Keeping every word the same, return the listing from its first line until the line holding "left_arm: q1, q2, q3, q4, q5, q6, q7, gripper" has been returned as well.

ENTRIES SUPPLIED —
++++++++++++++++++++
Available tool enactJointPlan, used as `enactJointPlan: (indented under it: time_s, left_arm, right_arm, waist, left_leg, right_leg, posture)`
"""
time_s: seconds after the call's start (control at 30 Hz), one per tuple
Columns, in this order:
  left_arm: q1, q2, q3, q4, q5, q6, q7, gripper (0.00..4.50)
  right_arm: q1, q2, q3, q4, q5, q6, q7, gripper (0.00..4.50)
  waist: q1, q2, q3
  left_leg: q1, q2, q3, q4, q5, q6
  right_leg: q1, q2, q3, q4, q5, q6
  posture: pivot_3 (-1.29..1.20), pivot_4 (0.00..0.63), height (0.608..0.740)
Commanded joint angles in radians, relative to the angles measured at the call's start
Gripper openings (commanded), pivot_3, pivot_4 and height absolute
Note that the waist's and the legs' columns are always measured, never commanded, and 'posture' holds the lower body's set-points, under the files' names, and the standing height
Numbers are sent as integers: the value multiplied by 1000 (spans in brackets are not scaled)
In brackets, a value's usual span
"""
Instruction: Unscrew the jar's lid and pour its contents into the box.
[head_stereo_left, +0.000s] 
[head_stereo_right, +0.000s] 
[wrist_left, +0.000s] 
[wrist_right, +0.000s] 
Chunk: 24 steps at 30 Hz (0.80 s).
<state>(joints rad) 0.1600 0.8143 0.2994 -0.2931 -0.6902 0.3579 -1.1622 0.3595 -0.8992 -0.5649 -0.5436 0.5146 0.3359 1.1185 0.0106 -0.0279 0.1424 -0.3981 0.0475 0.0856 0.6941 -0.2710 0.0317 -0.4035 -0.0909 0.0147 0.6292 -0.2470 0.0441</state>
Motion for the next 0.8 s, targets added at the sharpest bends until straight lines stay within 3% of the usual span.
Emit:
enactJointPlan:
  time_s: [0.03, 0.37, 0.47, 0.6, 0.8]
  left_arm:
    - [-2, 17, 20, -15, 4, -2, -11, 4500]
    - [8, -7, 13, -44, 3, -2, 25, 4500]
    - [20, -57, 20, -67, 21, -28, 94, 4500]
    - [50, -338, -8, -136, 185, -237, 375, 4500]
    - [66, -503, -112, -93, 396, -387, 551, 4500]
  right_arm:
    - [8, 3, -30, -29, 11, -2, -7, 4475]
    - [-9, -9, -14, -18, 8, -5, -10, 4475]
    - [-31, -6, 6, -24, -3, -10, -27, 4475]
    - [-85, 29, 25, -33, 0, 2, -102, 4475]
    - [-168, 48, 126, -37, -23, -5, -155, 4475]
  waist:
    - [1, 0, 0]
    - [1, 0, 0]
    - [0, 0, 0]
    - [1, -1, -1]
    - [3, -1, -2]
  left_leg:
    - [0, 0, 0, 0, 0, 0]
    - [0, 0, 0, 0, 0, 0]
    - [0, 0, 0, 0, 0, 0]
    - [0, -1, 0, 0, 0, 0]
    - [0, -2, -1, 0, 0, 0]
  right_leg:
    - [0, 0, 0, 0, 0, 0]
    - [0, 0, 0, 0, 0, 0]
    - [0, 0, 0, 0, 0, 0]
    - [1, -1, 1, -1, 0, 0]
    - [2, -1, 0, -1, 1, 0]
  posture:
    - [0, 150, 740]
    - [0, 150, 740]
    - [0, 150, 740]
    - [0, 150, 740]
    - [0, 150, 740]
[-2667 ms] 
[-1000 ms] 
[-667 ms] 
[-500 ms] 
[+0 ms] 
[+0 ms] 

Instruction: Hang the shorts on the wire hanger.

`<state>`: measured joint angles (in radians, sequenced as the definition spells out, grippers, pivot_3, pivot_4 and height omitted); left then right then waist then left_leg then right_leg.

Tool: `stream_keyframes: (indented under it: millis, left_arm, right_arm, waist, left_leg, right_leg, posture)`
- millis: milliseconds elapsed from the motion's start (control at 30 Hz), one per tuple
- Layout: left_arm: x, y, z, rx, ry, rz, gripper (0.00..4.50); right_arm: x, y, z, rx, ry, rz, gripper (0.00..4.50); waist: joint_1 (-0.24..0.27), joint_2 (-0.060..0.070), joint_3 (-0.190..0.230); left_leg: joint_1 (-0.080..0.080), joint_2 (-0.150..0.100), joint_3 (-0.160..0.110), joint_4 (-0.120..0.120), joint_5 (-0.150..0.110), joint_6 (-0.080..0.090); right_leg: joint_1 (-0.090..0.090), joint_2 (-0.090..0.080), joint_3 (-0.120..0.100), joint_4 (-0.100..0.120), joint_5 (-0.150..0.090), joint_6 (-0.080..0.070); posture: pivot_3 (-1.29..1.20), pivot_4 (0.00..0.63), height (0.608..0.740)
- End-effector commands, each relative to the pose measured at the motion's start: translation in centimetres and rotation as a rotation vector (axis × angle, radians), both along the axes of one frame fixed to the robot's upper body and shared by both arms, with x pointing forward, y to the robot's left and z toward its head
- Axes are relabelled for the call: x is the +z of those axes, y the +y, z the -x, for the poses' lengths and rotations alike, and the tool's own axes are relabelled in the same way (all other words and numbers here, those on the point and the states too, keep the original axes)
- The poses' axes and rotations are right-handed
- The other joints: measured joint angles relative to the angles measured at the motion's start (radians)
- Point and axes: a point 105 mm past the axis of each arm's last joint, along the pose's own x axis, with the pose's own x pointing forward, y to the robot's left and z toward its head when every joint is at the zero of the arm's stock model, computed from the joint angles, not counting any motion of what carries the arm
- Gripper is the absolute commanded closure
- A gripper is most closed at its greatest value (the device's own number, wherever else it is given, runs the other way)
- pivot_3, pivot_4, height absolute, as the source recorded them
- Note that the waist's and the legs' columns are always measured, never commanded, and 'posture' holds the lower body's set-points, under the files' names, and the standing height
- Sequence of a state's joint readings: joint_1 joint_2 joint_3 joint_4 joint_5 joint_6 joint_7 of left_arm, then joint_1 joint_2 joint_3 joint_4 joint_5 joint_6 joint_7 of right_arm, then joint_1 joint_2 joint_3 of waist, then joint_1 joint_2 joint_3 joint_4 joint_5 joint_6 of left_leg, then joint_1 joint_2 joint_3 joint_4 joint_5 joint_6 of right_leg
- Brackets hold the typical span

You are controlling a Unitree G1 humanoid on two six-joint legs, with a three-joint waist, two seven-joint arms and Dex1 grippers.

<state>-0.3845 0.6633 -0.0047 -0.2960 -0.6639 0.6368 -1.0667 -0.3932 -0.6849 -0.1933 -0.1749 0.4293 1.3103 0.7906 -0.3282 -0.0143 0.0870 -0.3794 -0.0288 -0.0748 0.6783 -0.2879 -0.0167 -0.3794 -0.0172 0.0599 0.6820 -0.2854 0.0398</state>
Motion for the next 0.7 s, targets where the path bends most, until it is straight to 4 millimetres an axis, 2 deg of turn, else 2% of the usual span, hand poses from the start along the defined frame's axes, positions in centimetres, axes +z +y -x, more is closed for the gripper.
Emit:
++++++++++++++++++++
EXERCISE ANSWER —
Available tool enactJointPlan, used as `enactJointPlan: (indented under it: time_s, left_arm, right_arm, waist, left_leg, right_leg, posture)`
"""
time_s: seconds after the call's start (control at 30 Hz), one per tuple
Columns, in this order:
  left_arm: q1, q2, q3, q4, q5, q6, q7, gripper (0.00..4.50)

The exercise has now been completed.